The heads of the unions for detectives, captains and lieutenants are also scheduled to meet with Hizzoner.

“I think it’s good that the mayor has finally reached out to those who represent the members of the NYPD, but I’m disappointed in the issuance of a press release announcing the meeting, which now raises concerns of sincerity. Is this about politics or is it about working through problems?” Mullins said.

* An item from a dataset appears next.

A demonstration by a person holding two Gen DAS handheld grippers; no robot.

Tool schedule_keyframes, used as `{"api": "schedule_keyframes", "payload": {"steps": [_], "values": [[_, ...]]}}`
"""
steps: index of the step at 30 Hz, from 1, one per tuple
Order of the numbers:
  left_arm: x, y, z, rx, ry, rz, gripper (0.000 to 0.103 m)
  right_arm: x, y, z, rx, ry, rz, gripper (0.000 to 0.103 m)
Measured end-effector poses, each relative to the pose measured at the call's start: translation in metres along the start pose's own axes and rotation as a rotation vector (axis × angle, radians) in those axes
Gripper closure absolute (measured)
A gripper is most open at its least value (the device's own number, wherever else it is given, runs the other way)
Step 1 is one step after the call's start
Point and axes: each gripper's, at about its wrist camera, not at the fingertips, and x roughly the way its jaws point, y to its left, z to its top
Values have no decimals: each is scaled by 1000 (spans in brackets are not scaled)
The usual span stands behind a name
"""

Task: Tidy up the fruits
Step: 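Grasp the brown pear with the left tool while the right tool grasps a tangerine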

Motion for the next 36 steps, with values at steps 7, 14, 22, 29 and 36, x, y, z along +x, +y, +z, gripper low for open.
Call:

“This is no longer about the mayor, but this is about the people of the city of New York and the people in this nation who are watching. There’s a conflict of policies and an atmosphere of distrust between city hall and the police who serve this city.”

De Blasio and many of the people who voted for him have forgotten how important active and skilled policing is to the maintenance of order in crowded, diverse, and economically bipolar New York City.  They take for granted the low crime rates the city has enjoyed since Mayor Giuliani took the initiative to pursue the “broken windows” strategy of cracking down on small crimes, signaling that lawbreaking will come at a cost, and stopping and frisking people in high-crime areas.  Thousands of mostly black and Hispanic lives were saved as homicide rates declined radically in New York City.

I don’t know if de Blasio realizes what is going to happen if he doesn’t mend fences with the cops.  He strikes me as a rigid ideologue, and a bit arrogant (the two characteristics often go together) to boot.  The police, especially the lower ranks who deal with the public day to day, are angry enough and threatened enough by the prospect of more assassinations that a public apology and 180-degree U-turn on holding cops responsible and perps blameless when resisting arrest incidents go violent may be required.

If de Blasio can’t summon a sufficient degree of humility, the rank-and-file cops can be expected to launch what amounts to a work-to-rule action, and that will cause crime rates to skyrocket.  If and when that happens, the next election the mayor faces may have a far higher turnout than the record-low 24% turnout that elected him.